Once the GEOWEB Cellular Confinement System was fully installed, the crews began the tricky process of infilling the slope. They used an unusual approach involving a high-speed conveyor truck positioned on top of the slope. The conveyor sprayed the infill material 50-60 feet out and down the slope as the construction-leveling crew, secured with belaying lines, raked the material into the cells.
As work continued farther down the slope, the infilling process became more challenging. According to Ragsdale, ingenuity was required to properly infill the topsoil on a slope of such height and immensity.
To avoid piling up topsoil 50-60 feet downslope, a polyethylene tube was attached to the conveyer truck’s discharge, allowing the fill dirt to be sprayed farther. By sliding the tube from left to right, infill could be placed exactly where it was needed. Varying tube lengths were used to fill different heights down the slope.
Shortly after the filling process was completed, a rainstorm provided natural assistance to the compaction process, or “hydro tamping.” After the rain, the infill material’s degree of compaction was ideal, compacting the infill any further would have hindered root growth and development.
To initiate vegetation, hydroseeding with a mix of hulled Bermuda, weeping love grass, creeping red fescue, and K-31 grasses was performed. Rolls of North American Green S-150 erosion control blankets were placed at a rate of 400 yd²/man-hour (2400 yd²/day) to prevent any surface washout before vegetation was established. According to Ragsdale, erosion-control blankets served as the final step toward completing the project to specification by optimizing conditions for the vegetation to germinate and become established.
Vegetated and Functional
Since the system was installed, the slope has survived large amounts of rain.

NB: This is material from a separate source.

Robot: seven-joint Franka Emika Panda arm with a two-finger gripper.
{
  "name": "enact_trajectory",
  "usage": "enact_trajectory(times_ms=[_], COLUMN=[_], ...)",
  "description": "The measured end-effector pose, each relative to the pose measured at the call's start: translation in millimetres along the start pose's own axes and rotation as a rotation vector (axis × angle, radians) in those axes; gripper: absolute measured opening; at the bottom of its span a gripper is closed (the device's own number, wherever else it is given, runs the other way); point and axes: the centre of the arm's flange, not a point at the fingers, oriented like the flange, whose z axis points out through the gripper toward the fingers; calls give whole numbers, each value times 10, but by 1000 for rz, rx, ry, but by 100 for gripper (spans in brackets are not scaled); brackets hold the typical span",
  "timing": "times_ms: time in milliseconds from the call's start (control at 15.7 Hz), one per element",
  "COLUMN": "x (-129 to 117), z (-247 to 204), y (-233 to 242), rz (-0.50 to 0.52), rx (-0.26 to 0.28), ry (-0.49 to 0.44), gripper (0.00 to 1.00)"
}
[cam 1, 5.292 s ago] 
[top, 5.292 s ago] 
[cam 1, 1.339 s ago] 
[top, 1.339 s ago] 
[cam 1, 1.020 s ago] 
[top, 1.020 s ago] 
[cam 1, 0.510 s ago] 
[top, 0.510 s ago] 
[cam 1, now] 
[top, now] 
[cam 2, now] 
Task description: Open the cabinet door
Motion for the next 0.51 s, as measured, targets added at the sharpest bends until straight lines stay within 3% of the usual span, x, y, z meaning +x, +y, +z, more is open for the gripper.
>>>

During January and February of 1998, rainfalls exceeded the norms by more than 8 inches. Despite the very wet winter, the system has had no failures. The vegetation is now fully established, and the project is continuing to perform to specifications.
[Frank Hogan of Birmingham, Ala.-based Engineering Service Associates Inc. served as project engineer for the Jefferson County solid-waste transfer site.]
In 2012, the GEOWEB Slope Protection System is still performing well.